It can be applied in case the size of the block of the code between the beginning of a body
Operator and operator 'default' (if it(he) is absent, by the end of a body
Operator 'switch') there are less than 128 bytes. About possibility of use of short
The forms the compiler will communicate in warnings.

    For an operator case/CASE, which can be used only in a body
The block of an operator switch/SWITCH, it is possible to specify a range of values. At first
It is necessary to specify smaller value, then after dots greater. An example:

Switch (AX) {
  Case 1... 5:
    WRITESTR (" Range AX from 1 to 5 ");
    BREAK;
};

    Earlier you had to write a more bulky construction:

Switch (AX) {
  Case 1:
  Case 2:
  Case 3:
  Case 4:
  Case 5:
    WRITESTR (" Range AX from 1 to 5 ");
    BREAK;
};

    Besides that the new format of record is more compact and more читабелен,
But thus the compiler creates the more compact and fast code.


! Short an Operator of transition ^ Bgoto of ^ B, ^ BGOTO ^ B.
			 Operator of transition goto, GOTO.

     Syntax:
     Goto <label>;
	.
	.
	.
<Label>:

    The operator of transition goto transfers handle on <operator,> marked,
<Neat>. Analogue in the assembler to an operator goto is the jmp near command.
Analogue in the assembler to an operator GOTO is the jmp short command.
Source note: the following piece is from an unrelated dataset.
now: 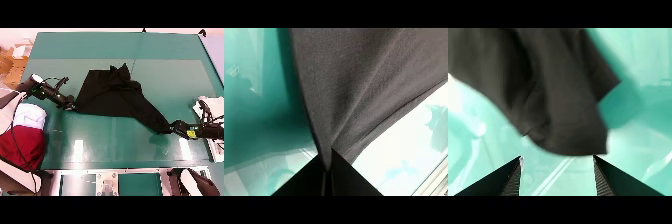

! Short an Operator of break ^ Bbreak of ^ B, ^ BBREAK ^ B.
			 Operator of break break, BREAK.

    The operator of break break interrupts execution of operators do-while, for,
Switch, while, loop, loopnz, LOOPNZ. It(he) can contain only in a body
These operators. The handle is transferred to the operator, following(тnext) interrupted,
By cycle.

  The operator BREAK is similar break, but thus the code on 1 byte is generated
Shorter. The size of the generated code from a place where is applied BREAK up to
The end of a cycle should be less than 127 bytes.

  Examples:
	 FOR (i = 0;; i ++) {
		 FOR (j = 0; j < WIDTH; j ++) {
			 IF (i == 5) BREAK;
		}
		 IF (i == 10) BREAK;
	}

! Short an Operator of continuation ^ Bcontinue of ^ B, ^ BCONTINUE ^ B.
		 Operator of continuation continue, CONTINUE.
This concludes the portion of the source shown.